Certo il talento e l’intelligenza, come la mediocrità e l’ignoranza, non hanno sesso, ma, con il dovuto rispetto per le ragioni del Presidente, suscita sconcerto che nei due gruppi non siano presenti donne. Un limite e un errore in cui non s’incorse quando fu eletta la Costituente nel lontano 1946: un piccolo gruppo di Madri costituenti – 21 su 556 eletti – partecipò allora ai lavori dell’Assemblea.

Come ha detto Emma Bonino, che tra i “saggi del Colle” avrebbe ben figurato, “questi saggi non rispecchiano la società italiana che è molto più complessa di così. E le donne sono una parte fondamentale di questa società. È come se in Sud Africa decidessero di formare una commissione composta da soli bianchi o da soli neri”. Quelle commissioni al maschile sono un brutto segnale: “il messaggio più chiaro, più esplicito e senza possibilità di fraintendimenti è che le donne come soggetti capaci e competenti non esistono, non nelle prime file almeno” (Chiara Saraceno).

Con le donne mancano gli uomini di cultura, quasi come se l’unico sapere che possa essere di ausilio alla politica fosse quello tecnico. So di essere ingeneroso con il Presidente, ma è difficile sottrarsi all’impressione del Manuale Cencelli (il manuale utilizzato dai democristiani per distribuire le poltrone in base al numero delle correnti di cui era composto il partito). D’altra parte la composizione delle due commissioni non rispecchia nemmeno politicamente la società italiana attuale in quanto ne fanno parte rappresentanti di due sole minoranze (berlusconiani e democratici) mentre ne sono esclusi gli aedi della minoranza in ascesa e quindi non ancora insediatasi nei luoghi del potere (grillini).
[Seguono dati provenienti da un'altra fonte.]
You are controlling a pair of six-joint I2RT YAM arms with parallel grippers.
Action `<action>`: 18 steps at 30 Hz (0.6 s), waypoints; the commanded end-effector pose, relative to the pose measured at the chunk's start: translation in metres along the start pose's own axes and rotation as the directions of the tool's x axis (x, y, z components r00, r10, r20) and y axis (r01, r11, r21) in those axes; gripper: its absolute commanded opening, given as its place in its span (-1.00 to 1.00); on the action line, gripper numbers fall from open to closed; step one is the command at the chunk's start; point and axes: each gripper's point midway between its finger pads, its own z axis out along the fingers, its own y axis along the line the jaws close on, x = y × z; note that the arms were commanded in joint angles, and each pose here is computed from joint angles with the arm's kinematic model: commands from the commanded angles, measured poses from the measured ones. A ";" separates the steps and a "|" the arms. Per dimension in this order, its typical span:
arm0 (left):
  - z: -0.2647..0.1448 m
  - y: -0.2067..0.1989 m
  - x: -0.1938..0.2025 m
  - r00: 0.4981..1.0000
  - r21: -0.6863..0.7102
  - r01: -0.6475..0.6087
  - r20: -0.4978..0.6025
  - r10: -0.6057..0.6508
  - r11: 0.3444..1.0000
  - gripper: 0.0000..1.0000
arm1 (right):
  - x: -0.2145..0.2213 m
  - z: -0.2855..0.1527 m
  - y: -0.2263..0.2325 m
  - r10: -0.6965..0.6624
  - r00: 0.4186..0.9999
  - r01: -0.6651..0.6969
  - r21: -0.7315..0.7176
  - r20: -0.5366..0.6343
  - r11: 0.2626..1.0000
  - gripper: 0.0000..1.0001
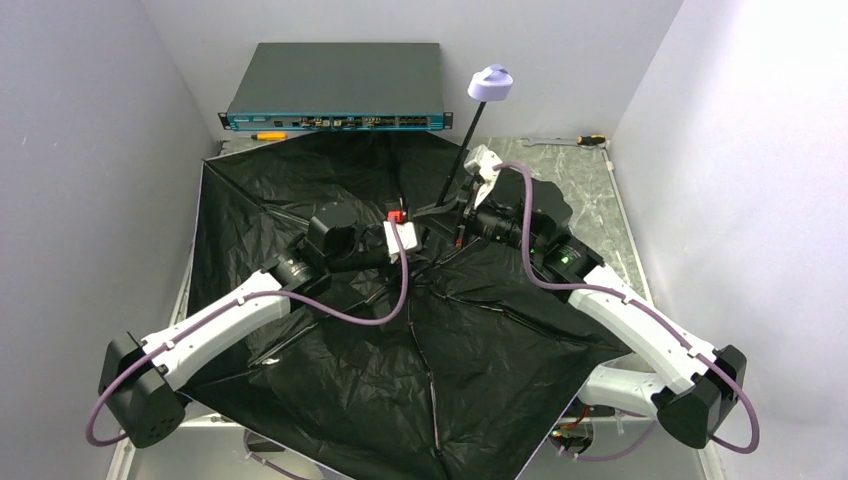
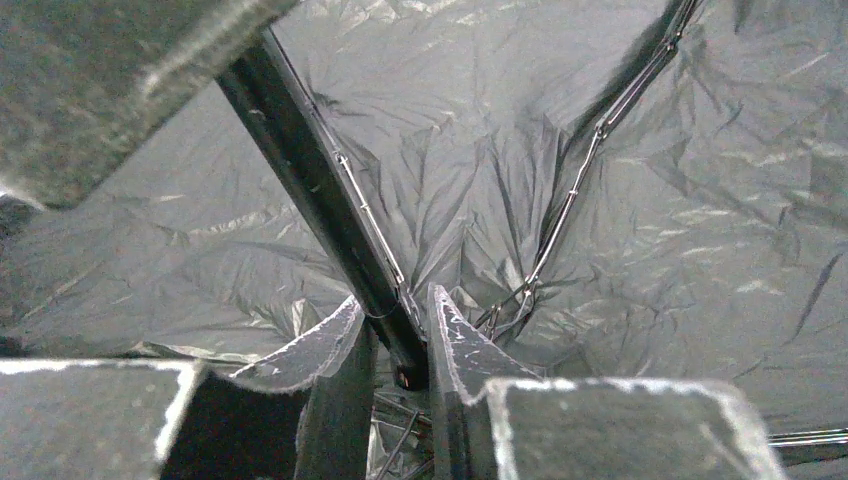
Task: Open the umbrella
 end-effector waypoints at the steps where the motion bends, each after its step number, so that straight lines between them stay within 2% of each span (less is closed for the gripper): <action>1: -0.006 -0.012 0.062 0.990 0.001 0.007 -0.141 -0.007 1.000 -0.50 | -0.072 -0.007 0.021 -0.064 0.979 0.071 -0.034 0.192 0.997 -1.00; 5: -0.014 -0.020 0.112 0.964 -0.017 0.075 -0.256 -0.077 0.997 -0.57 | -0.096 -0.012 0.024 -0.076 0.969 0.084 -0.022 0.234 0.996 -1.00; 9: -0.015 -0.025 0.147 0.917 -0.013 0.127 -0.381 -0.122 0.992 -0.45 | -0.114 -0.015 0.027 -0.080 0.958 0.088 -0.014 0.277 0.996 -1.00; 14: -0.008 -0.030 0.145 0.916 0.008 0.194 -0.359 -0.178 0.981 -0.58 | -0.129 -0.017 0.025 -0.091 0.938 0.093 0.008 0.334 0.996 -1.00; 16: -0.005 -0.034 0.138 0.916 0.036 0.245 -0.336 -0.219 0.969 -0.55 | -0.135 -0.019 0.021 -0.101 0.927 0.095 0.034 0.362 0.995 -1.00; 18: -0.004 -0.033 0.133 0.913 0.038 0.288 -0.313 -0.263 0.957 -0.43 | -0.141 -0.020 0.017 -0.111 0.914 0.094 0.063 0.390 0.994 -1.00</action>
I “saggi del Colle” sono stati scelti in base al criterio della basezza? Lo stesso Quirinale precisa che non è così quando chiarisce che le illustri personalità che compongono le due commissioni sono state scelte “con criteri oggettivi in funzione del lavoro svolto”.

Torniamo un momento sulla figura del saggio. Secondo la tradizione tramandataci dal sapere filosofico, i tratti del saggio sono la vita ritirata, l’autosufficienza nel senso di bastare a se stessi, la rinuncia cioè il primato delle cose spirituali su quelle materiali, la coscienza, vale a dire la consapevolezza che bisogna guardare in se stessi prima di giudicare. (Chi voglia saperne di più può leggere: Lucio Anneo Seneca, La tranquillità dell’animo, Vanni Scheiwiller, Milano 1992 e Id., La fortezza dell’animo, Sellerio, Palermo 1992).

Ebbene, se si guarda alle personalità scelte dal Presidente, balza subito agli occhi che essi sono uomini politici che hanno avuto o hanno un potere politico di antica o recente formazione oppure sono tecnici saldamente al vertice di enti e istituzioni, cioè non sono estranei alla contesa politica ed economica.

Ma può un’opera di mediazione essere svolta da chi non è fuori o al di sopra della mischia, anzi vi è immerso fino al collo?